Lines with "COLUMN": how many are there in the listing below? Reply with the number only.

EXERCISE DATA »
=====
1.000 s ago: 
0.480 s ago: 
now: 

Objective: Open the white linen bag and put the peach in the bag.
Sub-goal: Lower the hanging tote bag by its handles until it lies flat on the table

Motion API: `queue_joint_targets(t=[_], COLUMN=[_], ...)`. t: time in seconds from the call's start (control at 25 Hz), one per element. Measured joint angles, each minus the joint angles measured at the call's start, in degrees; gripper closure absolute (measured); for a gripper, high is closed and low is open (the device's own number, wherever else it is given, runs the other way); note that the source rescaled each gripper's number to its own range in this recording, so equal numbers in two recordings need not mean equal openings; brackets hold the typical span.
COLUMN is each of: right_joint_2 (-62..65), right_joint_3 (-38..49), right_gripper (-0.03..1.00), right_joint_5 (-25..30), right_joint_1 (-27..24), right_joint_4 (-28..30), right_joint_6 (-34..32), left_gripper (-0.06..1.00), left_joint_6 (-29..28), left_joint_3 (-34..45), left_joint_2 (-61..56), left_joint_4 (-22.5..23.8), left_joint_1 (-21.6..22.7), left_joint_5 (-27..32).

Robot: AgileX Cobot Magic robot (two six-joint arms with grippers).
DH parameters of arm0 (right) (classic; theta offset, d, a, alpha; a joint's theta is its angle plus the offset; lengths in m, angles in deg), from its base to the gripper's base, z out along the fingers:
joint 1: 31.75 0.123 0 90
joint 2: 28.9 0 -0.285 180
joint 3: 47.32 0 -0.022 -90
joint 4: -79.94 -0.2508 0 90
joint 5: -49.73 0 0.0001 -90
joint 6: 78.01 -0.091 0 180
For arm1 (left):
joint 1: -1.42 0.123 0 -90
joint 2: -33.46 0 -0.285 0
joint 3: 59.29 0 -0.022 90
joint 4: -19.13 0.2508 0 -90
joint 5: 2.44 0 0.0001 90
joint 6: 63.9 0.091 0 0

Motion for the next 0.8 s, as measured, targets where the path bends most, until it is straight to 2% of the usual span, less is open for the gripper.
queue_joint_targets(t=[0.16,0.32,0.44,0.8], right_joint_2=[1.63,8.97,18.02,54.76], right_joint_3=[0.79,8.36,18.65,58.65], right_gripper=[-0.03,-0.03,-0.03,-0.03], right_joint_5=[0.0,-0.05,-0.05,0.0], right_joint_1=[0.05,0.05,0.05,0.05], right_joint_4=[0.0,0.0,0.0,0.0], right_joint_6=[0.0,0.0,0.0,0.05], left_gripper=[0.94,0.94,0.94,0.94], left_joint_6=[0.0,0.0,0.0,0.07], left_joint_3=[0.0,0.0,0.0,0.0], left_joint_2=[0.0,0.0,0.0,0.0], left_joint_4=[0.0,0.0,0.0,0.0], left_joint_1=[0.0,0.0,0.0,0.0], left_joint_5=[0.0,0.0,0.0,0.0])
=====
RESULT »
2